Commitment posters encourage antibiotic stewardship

By Megan Brooks

NEW YORK (Reuters Health) – Hanging a poster in exam rooms displaying a doctor’s picture and commitment not to prescribe antibiotics for likely viral illness cut inappropriate prescribing during an influenza season in a randomized controlled trial.

“One of the advantages of this approach is that it is relatively easy to implement and administer in comparison to other clinical quality improvement programs,” Dr. Daniella Meeker of RAND Corporation in Santa Monica, California, who worked on the study, told Reuters Health in an email.

“Posters in exam rooms are commonly implemented as clinical guideline reminders. However, to our knowledge, this is the first time that such posters have included signatures, photos, and personal commitments to better care,” she said.

“The magnitude of our improvements were larger than what we would have expected from past studies of posters that don’t use commitment devices,” Dr. Meeker said.

The study, published online January 27 in JAMA Internal Medicine, involved five outpatient primary care clinics in Los Angeles. Seven doctors assigned to the intervention displayed commitment posters in their exam rooms for a 12-week period beginning in mid February 2012; an equal number of doctors made no change.

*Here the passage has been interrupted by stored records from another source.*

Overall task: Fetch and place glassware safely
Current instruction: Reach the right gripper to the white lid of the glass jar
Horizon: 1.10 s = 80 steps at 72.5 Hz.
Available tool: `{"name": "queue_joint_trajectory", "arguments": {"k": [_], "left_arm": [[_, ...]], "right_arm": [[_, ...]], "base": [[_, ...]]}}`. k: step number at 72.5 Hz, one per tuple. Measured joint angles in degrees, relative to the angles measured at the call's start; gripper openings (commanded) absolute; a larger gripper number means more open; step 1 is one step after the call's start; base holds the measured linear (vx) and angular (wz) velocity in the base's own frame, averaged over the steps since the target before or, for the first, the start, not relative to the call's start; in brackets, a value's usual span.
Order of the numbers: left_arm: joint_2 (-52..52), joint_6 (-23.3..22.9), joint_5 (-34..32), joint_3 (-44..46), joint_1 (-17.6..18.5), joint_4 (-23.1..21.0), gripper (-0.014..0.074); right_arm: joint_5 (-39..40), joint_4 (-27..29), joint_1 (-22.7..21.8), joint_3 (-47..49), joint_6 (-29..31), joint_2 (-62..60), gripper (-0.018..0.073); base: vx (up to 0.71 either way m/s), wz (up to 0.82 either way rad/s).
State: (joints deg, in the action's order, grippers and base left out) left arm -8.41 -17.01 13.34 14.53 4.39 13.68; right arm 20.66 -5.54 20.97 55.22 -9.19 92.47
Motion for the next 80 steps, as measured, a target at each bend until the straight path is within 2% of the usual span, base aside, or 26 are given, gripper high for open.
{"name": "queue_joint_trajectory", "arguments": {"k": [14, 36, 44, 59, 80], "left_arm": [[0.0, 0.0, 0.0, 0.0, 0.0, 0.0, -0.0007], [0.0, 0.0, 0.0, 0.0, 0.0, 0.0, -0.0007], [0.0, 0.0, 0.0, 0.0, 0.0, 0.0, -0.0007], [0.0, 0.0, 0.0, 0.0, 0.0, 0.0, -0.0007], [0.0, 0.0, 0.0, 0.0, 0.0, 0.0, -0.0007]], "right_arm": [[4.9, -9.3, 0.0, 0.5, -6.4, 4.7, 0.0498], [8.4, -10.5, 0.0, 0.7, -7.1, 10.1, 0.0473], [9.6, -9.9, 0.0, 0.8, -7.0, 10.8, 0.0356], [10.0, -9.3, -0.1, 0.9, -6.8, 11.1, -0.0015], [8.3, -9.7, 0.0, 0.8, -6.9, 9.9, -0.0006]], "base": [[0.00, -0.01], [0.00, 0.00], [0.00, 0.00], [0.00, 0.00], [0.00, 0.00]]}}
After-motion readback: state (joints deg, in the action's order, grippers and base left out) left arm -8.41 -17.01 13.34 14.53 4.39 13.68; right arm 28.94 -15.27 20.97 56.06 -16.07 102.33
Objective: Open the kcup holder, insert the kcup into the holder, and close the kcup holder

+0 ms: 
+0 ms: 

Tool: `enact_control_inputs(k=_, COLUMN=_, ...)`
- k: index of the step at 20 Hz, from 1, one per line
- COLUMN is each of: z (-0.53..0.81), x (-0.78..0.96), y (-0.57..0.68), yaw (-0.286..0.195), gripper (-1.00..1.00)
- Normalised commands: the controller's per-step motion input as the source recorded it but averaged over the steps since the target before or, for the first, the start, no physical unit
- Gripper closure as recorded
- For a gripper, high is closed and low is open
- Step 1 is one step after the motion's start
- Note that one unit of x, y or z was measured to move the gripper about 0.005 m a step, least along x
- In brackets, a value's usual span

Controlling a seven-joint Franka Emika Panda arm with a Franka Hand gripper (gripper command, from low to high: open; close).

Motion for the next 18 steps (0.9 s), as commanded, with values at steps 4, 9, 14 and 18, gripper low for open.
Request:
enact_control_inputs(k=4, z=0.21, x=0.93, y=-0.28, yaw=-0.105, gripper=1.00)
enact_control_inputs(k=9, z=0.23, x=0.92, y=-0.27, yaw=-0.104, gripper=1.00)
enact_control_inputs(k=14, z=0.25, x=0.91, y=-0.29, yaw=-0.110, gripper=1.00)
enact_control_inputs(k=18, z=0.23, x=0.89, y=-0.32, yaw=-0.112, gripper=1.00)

Commitment posters, written at an eighth grade reading level and displayed in English and Spanish, emphasized the doctor’s commitment to guidelines for appropriate antibiotic prescribing and explained why antibiotics were not appropriate in many cases. They included the doctor’s picture.

A total of 954 adults made visits for an acute respiratory infection during the study period. Of these, 449 patients were treated by doctors with posted commitment letters (335 in the baseline period, 114 in the intervention period), and 505 patients were treated by doctors who made no change (384 baseline, 121 intervention).

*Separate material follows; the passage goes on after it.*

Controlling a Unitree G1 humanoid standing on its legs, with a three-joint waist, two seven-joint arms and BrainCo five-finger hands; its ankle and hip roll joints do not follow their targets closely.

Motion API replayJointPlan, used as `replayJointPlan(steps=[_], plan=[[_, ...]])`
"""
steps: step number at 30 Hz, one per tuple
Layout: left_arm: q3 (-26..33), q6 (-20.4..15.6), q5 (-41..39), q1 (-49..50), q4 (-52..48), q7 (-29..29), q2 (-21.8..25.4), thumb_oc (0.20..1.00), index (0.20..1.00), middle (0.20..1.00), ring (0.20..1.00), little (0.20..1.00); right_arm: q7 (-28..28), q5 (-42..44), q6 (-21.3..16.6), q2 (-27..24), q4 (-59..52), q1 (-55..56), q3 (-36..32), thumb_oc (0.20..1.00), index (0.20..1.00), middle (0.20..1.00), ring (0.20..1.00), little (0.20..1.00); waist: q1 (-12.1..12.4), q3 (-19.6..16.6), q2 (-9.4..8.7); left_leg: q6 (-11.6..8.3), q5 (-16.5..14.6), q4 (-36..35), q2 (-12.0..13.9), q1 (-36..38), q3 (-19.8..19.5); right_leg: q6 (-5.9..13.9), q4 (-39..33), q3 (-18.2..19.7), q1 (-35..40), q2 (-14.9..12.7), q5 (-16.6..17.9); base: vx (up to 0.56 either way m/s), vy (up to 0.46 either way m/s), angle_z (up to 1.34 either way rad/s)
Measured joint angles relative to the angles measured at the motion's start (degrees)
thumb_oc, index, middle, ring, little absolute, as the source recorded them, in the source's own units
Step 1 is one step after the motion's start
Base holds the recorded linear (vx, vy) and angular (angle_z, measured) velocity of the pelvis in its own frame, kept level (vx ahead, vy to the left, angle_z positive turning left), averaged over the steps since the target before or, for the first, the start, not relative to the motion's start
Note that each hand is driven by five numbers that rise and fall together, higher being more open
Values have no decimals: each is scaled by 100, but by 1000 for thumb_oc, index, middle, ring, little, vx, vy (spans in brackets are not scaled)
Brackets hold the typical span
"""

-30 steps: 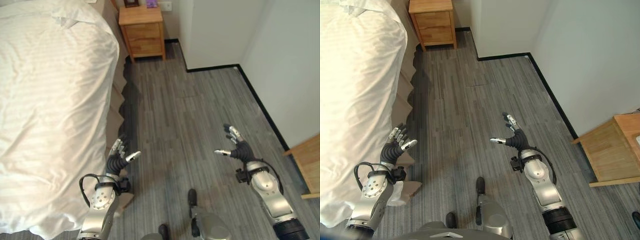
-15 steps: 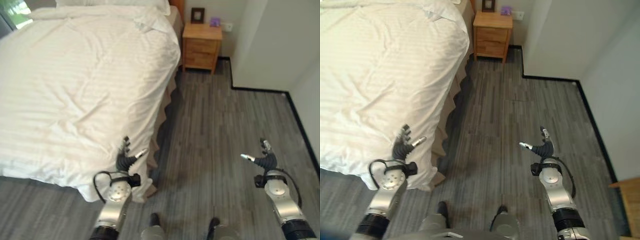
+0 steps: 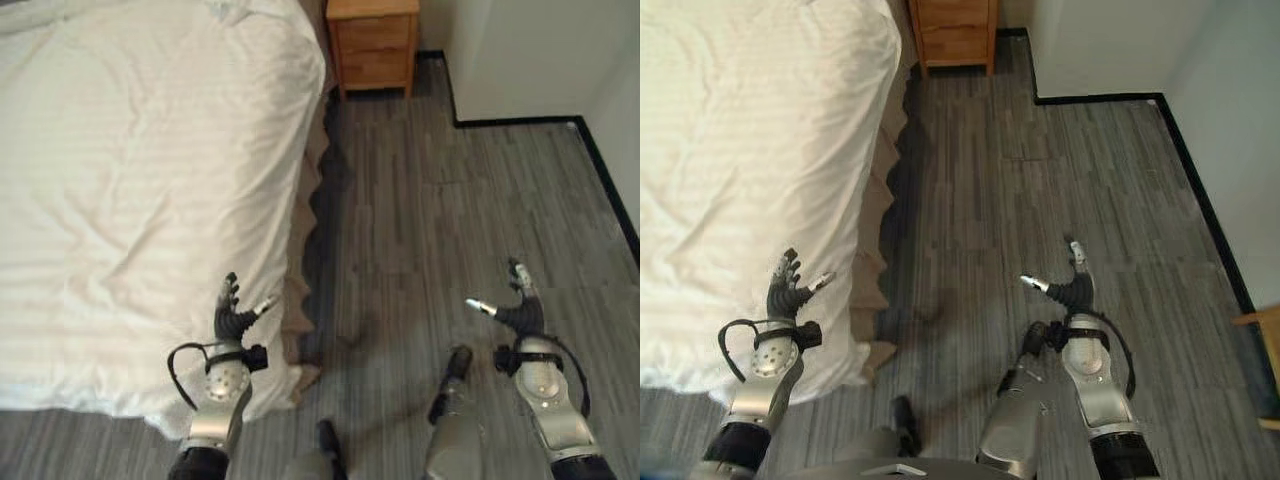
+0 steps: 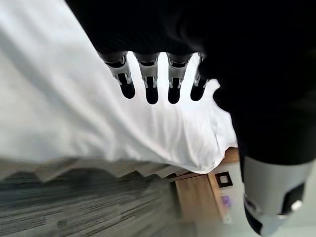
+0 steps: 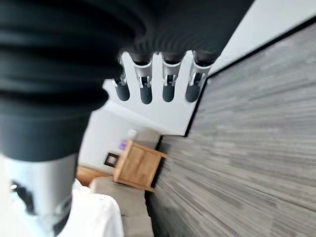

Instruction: Making the bed.

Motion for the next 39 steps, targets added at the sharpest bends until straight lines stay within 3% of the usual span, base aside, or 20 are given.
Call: replayJointPlan(steps=[2, 3, 6, 8, 10, 11, 12, 15, 18, 20, 21, 23, 24, 25, 29, 30, 33, 35, 38, 39], plan=[[-316, -38, -3, -103, 118, -55, -55, 1000, 1000, 1000, 1000, 1000, 93, 121, 48, -76, 336, -138, -177, 1000, 1000, 1000, 1000, 1000, -7, 25, 226, -160, -126, 1597, 750, -711, 40, -452, 511, -125, -29, 392, -170, 507, -457, -13], [-423, -39, -16, -35, 66, -135, -236, 1000, 1000, 1000, 1000, 1000, 103, 206, 49, -209, 359, -219, -161, 1000, 1000, 1000, 1000, 1000, 70, 5, 222, 156, 418, 2496, 1060, -1035, -260, -758, 461, -217, 109, 638, -384, 661, -450, -42], [-447, -39, -65, 179, -272, -262, -481, 1000, 1000, 1000, 1000, 1000, 179, 215, 27, -443, 190, -239, -136, 1000, 1000, 1000, 1000, 1000, 240, 62, -8, -127, 2038, 3968, 1274, -1526, -796, -1046, 412, 55, 717, 1042, -966, 767, -368, -60], [-510, -97, -83, 150, -411, -325, -409, 1000, 1000, 1000, 1000, 1000, 201, 214, 14, -513, 148, -262, -138, 1000, 1000, 1000, 1000, 1000, 428, 52, -271, -327, 1442, 4326, 760, -1866, -610, -1097, 24, 173, 1166, 1031, -1051, 670, -93, -47], [-476, -231, -87, 212, -529, -425, -419, 1000, 1000, 1000, 1000, 1000, 243, 213, 30, -554, 127, -178, -148, 1000, 1000, 1000, 1000, 1000, 677, 50, -294, -203, 768, 3892, 514, -2399, 22, -1041, -585, 266, 1743, 1345, -1077, 777, 58, -15], [-438, -234, -88, 308, -565, -445, -420, 1000, 1000, 1000, 1000, 1000, 271, 210, 30, -572, 132, -180, -112, 1000, 1000, 1000, 1000, 1000, 828, 31, -262, -130, 705, 3391, 492, -2534, 412, -990, -776, 260, 1900, 1485, -1121, 1089, 198, -51], [-251, -223, -97, 535, -553, -464, -426, 1000, 1000, 1000, 1000, 1000, 313, 207, 29, -581, 230, -239, 110, 1000, 1000, 1000, 1000, 1000, 1166, -46, -116, -49, 688, 1659, 408, -2782, 1120, -898, -1013, 256, 2271, 1922, -1337, 810, 171, -59], [-304, -160, -110, 909, -312, -476, -67, 1000, 1000, 1000, 1000, 1000, 369, 197, 19, -517, 373, -88, 425, 1000, 1000, 1000, 1000, 1000, 1540, -257, -58, 291, 896, 351, 161, -3226, 1410, -745, -1182, 274, 3165, 2414, -1832, 763, 168, -29], [-49, -39, -121, 1189, -217, -444, -109, 1000, 1000, 1000, 1000, 1000, 380, 194, 12, -429, 503, 24, 374, 1000, 1000, 1000, 1000, 1000, 1831, -471, -322, 532, 708, 349, 271, -3630, 1542, -546, -1047, 513, 3694, 2335, -2465, 768, 149, -60], [-105, 18, -121, 1387, -312, -478, -153, 1000, 1000, 1000, 1000, 1000, 403, 179, 41, -570, 452, 268, 352, 1000, 1000, 1000, 1000, 1000, 1607, -839, -365, 1255, 537, 494, 88, -3407, 1961, -166, -663, 374, 4154, 2254, -2600, 1031, 178, 5], [-65, 47, -116, 1251, -270, -484, -54, 1000, 1000, 1000, 1000, 1000, 425, 157, 122, -387, 531, 355, 396, 1000, 1000, 1000, 1000, 1000, 1688, -912, -624, 1545, 1190, 836, -25, -3151, 1792, -28, 194, 547, 4223, 1820, -2628, 707, 165, -20], [-43, 96, -114, 1133, -164, -455, -83, 1000, 1000, 1000, 1000, 1000, 489, 97, 132, -341, 507, 439, 544, 1000, 1000, 1000, 1000, 1000, 1861, -930, -791, 1663, 1275, 1093, -18, -2993, 1725, -98, 1322, 652, 3892, 1394, -2446, 565, 278, -49], [-53, 126, -110, 919, -113, -447, -1, 1000, 1000, 1000, 1000, 1000, 558, 34, 99, -216, 410, 508, 731, 1000, 1000, 1000, 1000, 1000, 1906, -909, -1010, 1668, 1235, 1139, -243, -2620, 1701, -306, 2520, 670, 3429, 968, -1667, 720, 334, 37], [-109, 185, -108, 569, -52, -416, 116, 1000, 1000, 1000, 1000, 1000, 564, -71, 91, -130, 281, 394, 888, 1000, 1000, 1000, 1000, 1000, 1605, -797, -904, 1705, 940, 909, -496, -2128, 1301, -311, 3758, 723, 2842, 593, -5, 741, 251, 42], [-68, 172, -109, 34, -133, -268, 39, 1000, 1000, 1000, 1000, 1000, 545, -71, 70, -312, -167, -4, 845, 1000, 1000, 1000, 1000, 1000, 1205, -467, -336, 1437, 705, 429, -496, -1168, 812, -4, 4585, 888, 1334, 401, -1088, 750, 53, 75], [-109, 76, -103, 126, -624, -211, 19, 1000, 1000, 1000, 1000, 1000, 557, -76, -6, -595, -538, -77, 985, 1000, 1000, 1000, 1000, 1000, 865, -318, -172, 1305, 612, 268, -443, -1051, 280, -147, 3690, 750, 725, 665, -1874, 684, -239, 182], [-62, 31, -98, 223, -631, -231, -88, 1000, 1000, 1000, 1000, 1000, 559, -68, 4, -584, -515, -111, 971, 1000, 1000, 1000, 1000, 1000, 679, -245, -305, 1119, 472, -33, -657, -717, -228, -172, 1098, 590, 57, 664, -1604, 887, -326, 138], [34, 25, -97, 372, -643, -234, -212, 1000, 1000, 1000, 1000, 1000, 559, -67, 20, -492, -315, -110, 856, 1000, 1000, 1000, 1000, 1000, 521, -213, -388, 838, 276, 100, -630, -733, -891, 134, -710, 1504, -50, 773, -1430, 689, -278, 195], [88, 27, -90, 529, -480, -222, -46, 1000, 1000, 1000, 1000, 1000, 569, -67, 51, -187, 35, -2, 525, 1000, 1000, 1000, 1000, 1000, 486, -79, -707, 622, 128, -24, -388, -255, -1662, 144, -866, 2612, 330, 790, -1272, 594, -404, 214], [158, 36, -94, 465, -239, -210, -39, 1000, 1000, 1000, 1000, 1000, 556, -65, 94, -140, 289, -108, 516, 1000, 1000, 1000, 1000, 1000, 581, 209, -668, 464, 167, 709, -198, -260, -1790, -217, 38, 2483, 431, 932, -646, 154, -404, 175]])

Inappropriate antibiotic prescribing rates at baseline were 43.5% for patients seeing doctors with commitment posters and 42.8% for control doctors.

During the intervention period, inappropriate prescribing rates decreased to 33.7% among doctors with commitment posters but increased to 52.7% among control doctors.

After controlling for baseline prescribing rates, the posted commitment letter resulted in a 19.7 absolute percentage reduction in the rate of inappropriate antibiotic prescribing, relative to control (p=0.02).

“When extrapolated to the entire United States, the posted-commitment letter intervention could eliminate 2.6 million unnecessary antibiotic prescriptions and save $70.4 million annually on drug costs alone,” the authors say.

There was no evidence of diagnostic shift away from antibiotic-inappropriate codes, and rates of appropriate antibiotic prescriptions did not diminish over time, they report.

The findings support social psychology research showing that individuals who make public commitments to specific behaviors are more likely to follow through with their expressed intention, the researchers say.

The commitment poster is “a new way to approach improvement in care quality,” Dr. Meeker said, “one that engages providers in personal and public commitments to better quality care. Given concerns of increased antibiotic resistance, improvements in antibiotic prescribing practice is a particularly important application.”

In an invited commentary, Dr. Brad Spellberg of Harbor-UCLA Medical Center in Los Angeles says the potential return on investment from this approach is “large.”

In addition, the intervention is easy to implement, requires no complex algorithms, no special technology, and no infrastructure or enforcement, he points out.

“How sustainable and how generalizable to other practice settings this gentle nudge approach is cannot be determined from the study, and it merits additional investigation,” Dr. Spellberg adds. Further research into the psychology that underlies inappropriate prescriptions may yield other new approaches to curb unnecessary prescribing.

“We also need to push into the clinic use of rapid diagnostics that empower providers to withhold antibiotics for viral infections and give the correct antibiotic for bacterial infections. Finally, policies that align the economics of self-interest with societal need, such as publicly reporting antibiotic use with modification of reimbursement based on the volume of antibiotics used (bonuses for low use, penalties for high use) would likely lead to sustained decreases in prescriptions,” Dr. Spellberg writes.

“We all bear responsibility to protect the public resource of antibiotic efficacy,” he concludes.

The study was supported by the National Institutes of Health and the National Institute on Aging.